[PROBLEM DESCRIPTION] Without the images, write out the whole listing exactly.

[EXTRACTED DATA]
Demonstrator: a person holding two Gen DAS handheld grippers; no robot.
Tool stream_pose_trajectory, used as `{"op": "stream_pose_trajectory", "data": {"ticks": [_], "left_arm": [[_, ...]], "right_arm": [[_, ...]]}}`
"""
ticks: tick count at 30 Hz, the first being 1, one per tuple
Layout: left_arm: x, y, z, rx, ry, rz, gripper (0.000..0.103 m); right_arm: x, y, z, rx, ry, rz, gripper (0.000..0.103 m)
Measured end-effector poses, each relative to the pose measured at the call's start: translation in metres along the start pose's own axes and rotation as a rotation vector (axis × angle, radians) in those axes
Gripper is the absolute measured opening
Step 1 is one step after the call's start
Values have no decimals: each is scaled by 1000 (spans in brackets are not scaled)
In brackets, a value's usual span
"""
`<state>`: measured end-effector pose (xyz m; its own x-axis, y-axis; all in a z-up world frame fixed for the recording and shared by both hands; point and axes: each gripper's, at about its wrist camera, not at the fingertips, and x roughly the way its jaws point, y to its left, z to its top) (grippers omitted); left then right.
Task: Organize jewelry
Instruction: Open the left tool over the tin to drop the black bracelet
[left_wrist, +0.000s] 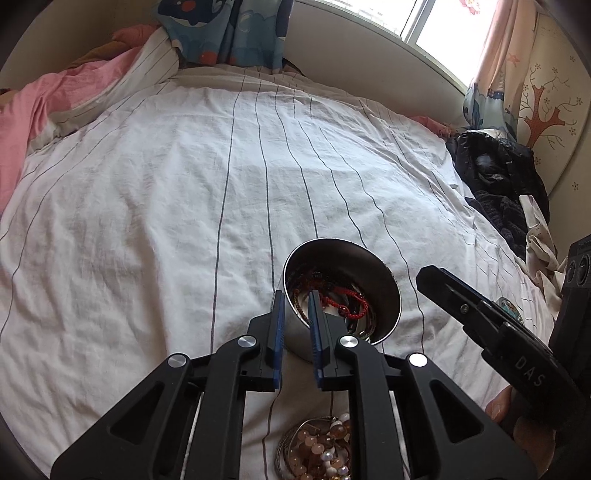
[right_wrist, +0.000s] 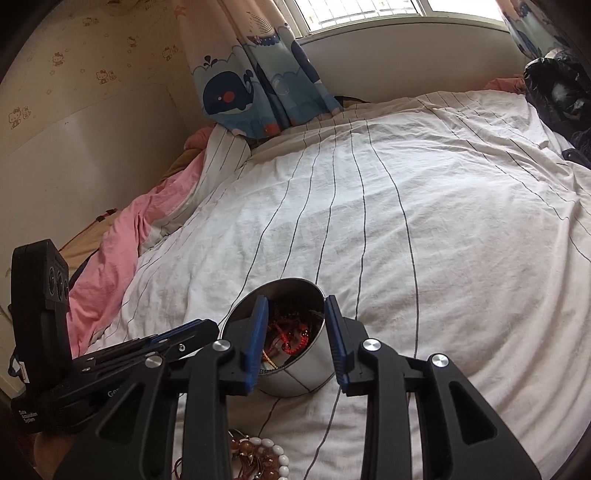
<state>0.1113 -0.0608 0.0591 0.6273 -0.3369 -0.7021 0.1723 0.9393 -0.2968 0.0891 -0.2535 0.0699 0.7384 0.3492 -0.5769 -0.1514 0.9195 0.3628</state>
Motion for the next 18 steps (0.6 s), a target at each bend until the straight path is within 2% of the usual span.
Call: {"op": "stream_pose_trajectory", "data": {"ticks": [8, 18], "left_arm": [[-25, 15, -28, 5, 21, 23, 12], [-32, 23, -67, 20, 79, 34, 12]], "right_arm": [[-25, 2, -42, 25, 56, -3, 34], [-31, 7, -76, 9, 125, -19, 36]]}}
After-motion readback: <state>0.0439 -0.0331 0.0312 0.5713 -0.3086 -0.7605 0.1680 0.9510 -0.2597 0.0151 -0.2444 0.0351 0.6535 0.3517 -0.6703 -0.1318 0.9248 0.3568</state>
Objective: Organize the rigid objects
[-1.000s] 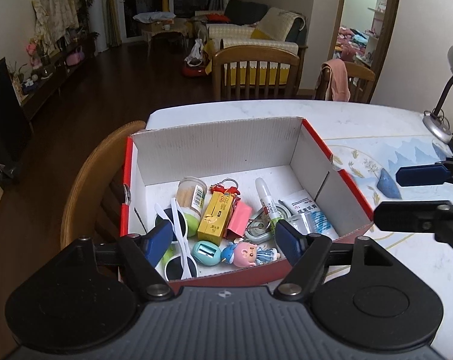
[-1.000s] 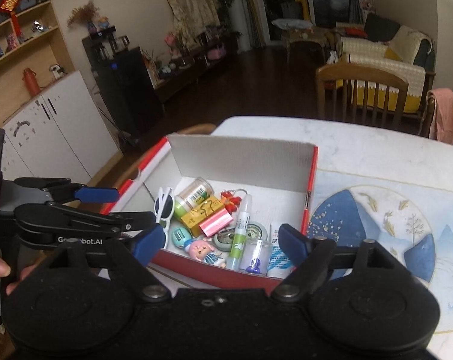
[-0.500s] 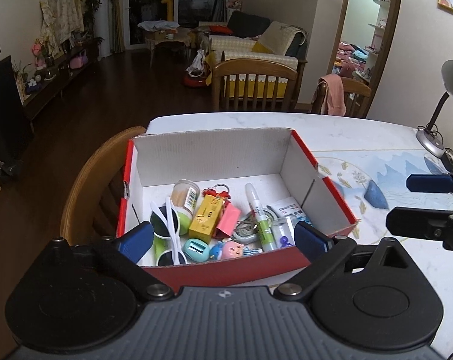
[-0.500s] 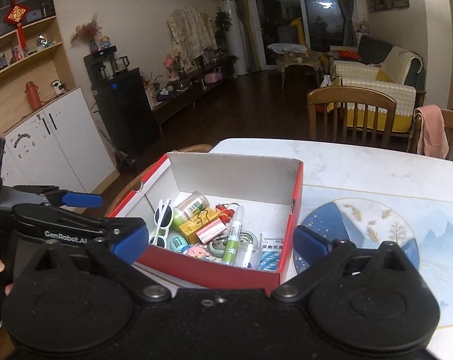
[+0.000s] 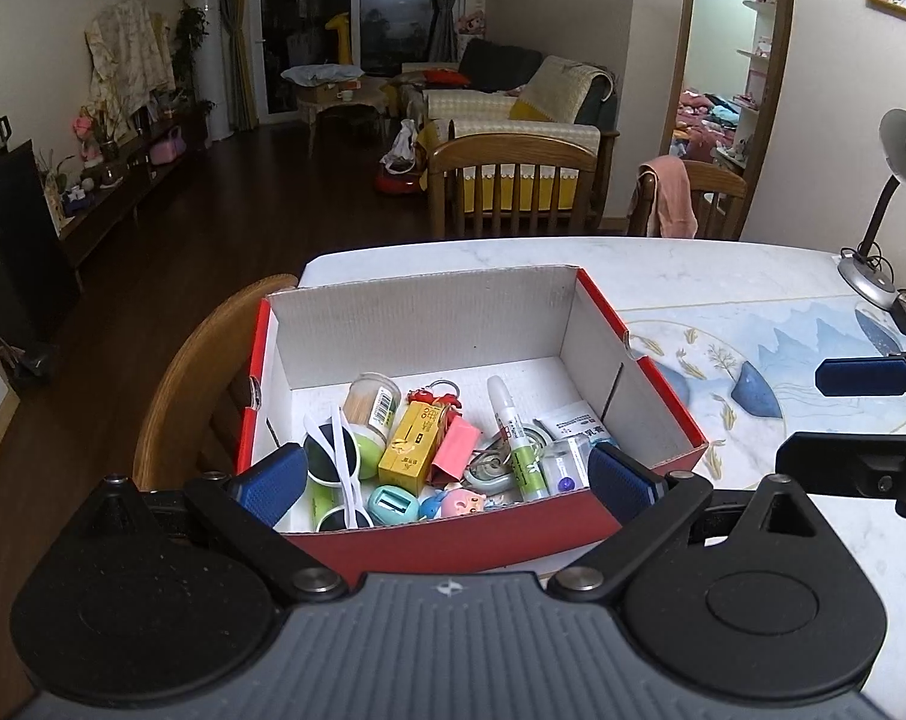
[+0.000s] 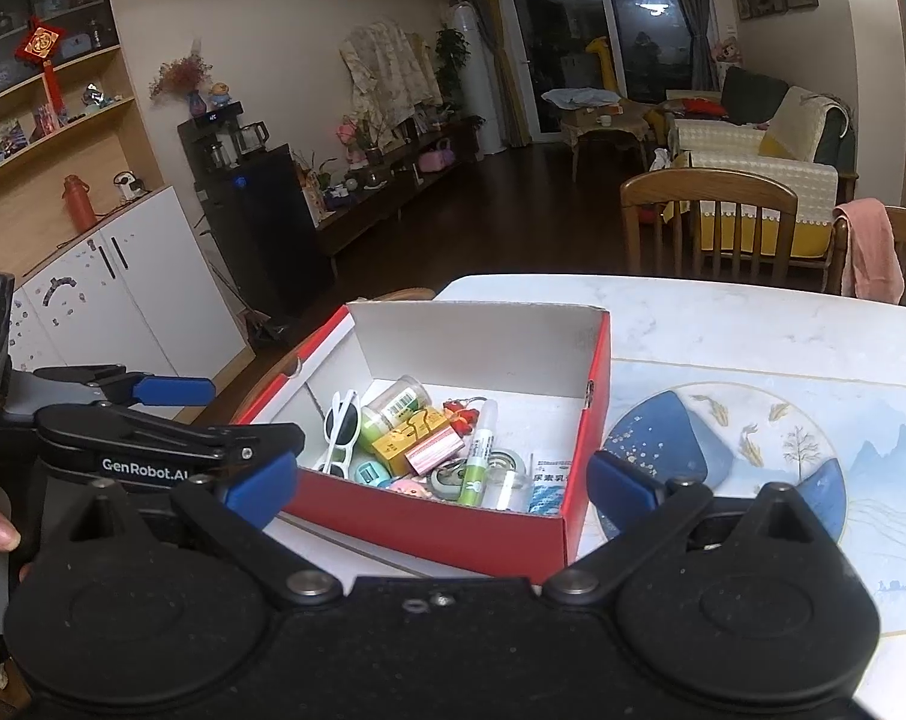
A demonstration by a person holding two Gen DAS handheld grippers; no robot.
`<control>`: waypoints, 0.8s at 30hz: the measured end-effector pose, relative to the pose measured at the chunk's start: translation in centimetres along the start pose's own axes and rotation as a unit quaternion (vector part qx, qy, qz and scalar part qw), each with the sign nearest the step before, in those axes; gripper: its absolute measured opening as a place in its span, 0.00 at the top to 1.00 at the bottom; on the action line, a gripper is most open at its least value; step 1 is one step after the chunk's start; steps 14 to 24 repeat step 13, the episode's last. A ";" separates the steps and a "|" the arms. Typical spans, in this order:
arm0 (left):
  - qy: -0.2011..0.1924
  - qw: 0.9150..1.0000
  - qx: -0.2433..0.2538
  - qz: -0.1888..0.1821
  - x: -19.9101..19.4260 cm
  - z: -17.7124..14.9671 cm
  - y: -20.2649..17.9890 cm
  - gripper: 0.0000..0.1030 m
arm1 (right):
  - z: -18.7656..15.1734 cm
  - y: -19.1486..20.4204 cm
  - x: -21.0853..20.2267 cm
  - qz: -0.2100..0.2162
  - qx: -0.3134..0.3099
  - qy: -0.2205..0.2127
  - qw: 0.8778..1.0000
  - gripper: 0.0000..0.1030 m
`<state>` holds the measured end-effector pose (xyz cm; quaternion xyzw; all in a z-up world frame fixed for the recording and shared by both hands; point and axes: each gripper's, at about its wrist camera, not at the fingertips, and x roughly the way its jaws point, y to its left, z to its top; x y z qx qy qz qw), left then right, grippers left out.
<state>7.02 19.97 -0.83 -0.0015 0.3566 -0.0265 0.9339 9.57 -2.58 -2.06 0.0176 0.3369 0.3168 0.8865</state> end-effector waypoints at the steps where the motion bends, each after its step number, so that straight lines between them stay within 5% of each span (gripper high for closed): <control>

[SOLUTION FOR THIS EXERCISE]
Demonstrator: a person holding two Gen DAS handheld grippers; no robot.
Tool stream_pose_trajectory, used as `{"op": "stream_pose_trajectory", "data": {"ticks": [_], "left_arm": [[_, ...]], "right_arm": [[_, ...]]}}`
"""
ticks: tick count at 30 Hz, the first being 1, one per tuple
Layout: left_arm: x, y, z, rx, ry, rz, gripper (0.000..0.103 m); right_arm: x, y, z, rx, ry, rz, gripper (0.000..0.103 m)
Measured end-effector poses, each relative to the pose measured at the call's start: translation in metres along the start pose's own axes and rotation as a rotation vector (axis × angle, radians) in those axes
Gripper is the absolute measured opening
Step 1 is one step after the call's start
Values have no decimals: each is scaled by 1000 (spans in brackets are not scaled)
In brackets, a value's usual span
"""
`<state>`: measured end-effector pose (xyz m; its own x-axis, y-axis; all in a z-up world frame fixed for the recording and shared by both hands; point and axes: each gripper's, at about its wrist camera, not at the fingertips, and x roughly the way its jaws point, y to its left, z to its top) (grippers omitted); left then right.
Task: Organize jewelry
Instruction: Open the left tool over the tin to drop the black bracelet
[left_wrist, +0.000s] 
[right_wrist, +0.000s] 
<state>0.1113 -0.0608 0.0591 0.6273 -0.3369 -0.7021 0.1723 0.9393 -0.2968 0.0891 -0.2535 0.0699 0.7384 0.3492 -0.5769 -0.1514 0.9195 0.3628</state>
Motion for the next 18 steps (0.6 s), a target at each bend until the straight path is within 2% of the usual span.
Call: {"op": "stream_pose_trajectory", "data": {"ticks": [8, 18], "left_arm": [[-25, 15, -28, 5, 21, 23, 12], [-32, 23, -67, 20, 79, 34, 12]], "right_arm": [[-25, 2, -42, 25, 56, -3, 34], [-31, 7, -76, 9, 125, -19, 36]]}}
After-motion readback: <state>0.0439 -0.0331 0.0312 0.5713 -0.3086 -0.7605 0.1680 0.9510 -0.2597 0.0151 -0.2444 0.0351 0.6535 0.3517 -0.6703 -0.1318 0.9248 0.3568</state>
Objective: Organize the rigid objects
[-1.000s] 
[-1.000s] 
[-0.500s] 
[-0.500s] 
[+0.000s] 
[+0.000s] 
A demonstration by a person holding two Gen DAS handheld grippers; no robot.
`<control>`: waypoints, 0.8s at 30hz: the measured end-effector pose, relative to the pose measured at the chunk's start: translation in centimetres along the start pose's own axes and rotation as a unit quaternion (vector part qx, qy, qz and scalar part qw), each with the sign nearest the step before, in those axes; gripper: its absolute measured opening as a place in its span, 0.00 at the top to 1.00 at the bottom; on the action line, a gripper is most open at its least value; step 1 is one step after the chunk's start; steps 14 to 24 repeat step 13, the episode's last. A ";" separates the steps and a "|" the arms. Typical spans, in this order:
arm0 (left):
  - qy: -0.2011..0.1924
  - qw: 0.9150..1.0000
  - qx: -0.2433..0.2538
  - qz: -0.1888..0.1821
  - x: -19.9101..19.4260 cm
  - z: -17.7124..14.9671 cm
  - y: -20.2649..17.9890 cm
  - gripper: 0.0000..0.1030 m
arm1 (right):
  - z: -18.7656..15.1734 cm
  - y: -19.1486..20.4204 cm
  - x: -21.0853..20.2267 cm
  - qz: -0.2100..0.2162
  - qx: -0.3134..0.3099
  - qy: -0.2205..0.2127
  - qw: 0.8778..1.0000
  - gripper: 0.0000..0.1030 m
`<state>` holds the measured end-effector pose (xyz cm; quaternion xyzw; all in a z-up world frame fixed for the recording and shared by both hands; point and axes: each gripper's, at about its wrist camera, not at the fingertips, and x roughly the way its jaws point, y to its left, z to its top; x y z qx qy qz qw), left then right, grippers left out.
<state>7.02 19.97 -0.83 -0.0015 0.3566 -0.0265 0.9339 9.57 -2.58 -2.06 0.0176 0.3369 0.3168 0.8865</state> end-effector waypoints at the steps where the motion bends, each after its step number, so that straight lines between them stay within 5% of each span (gripper high for closed): <control>

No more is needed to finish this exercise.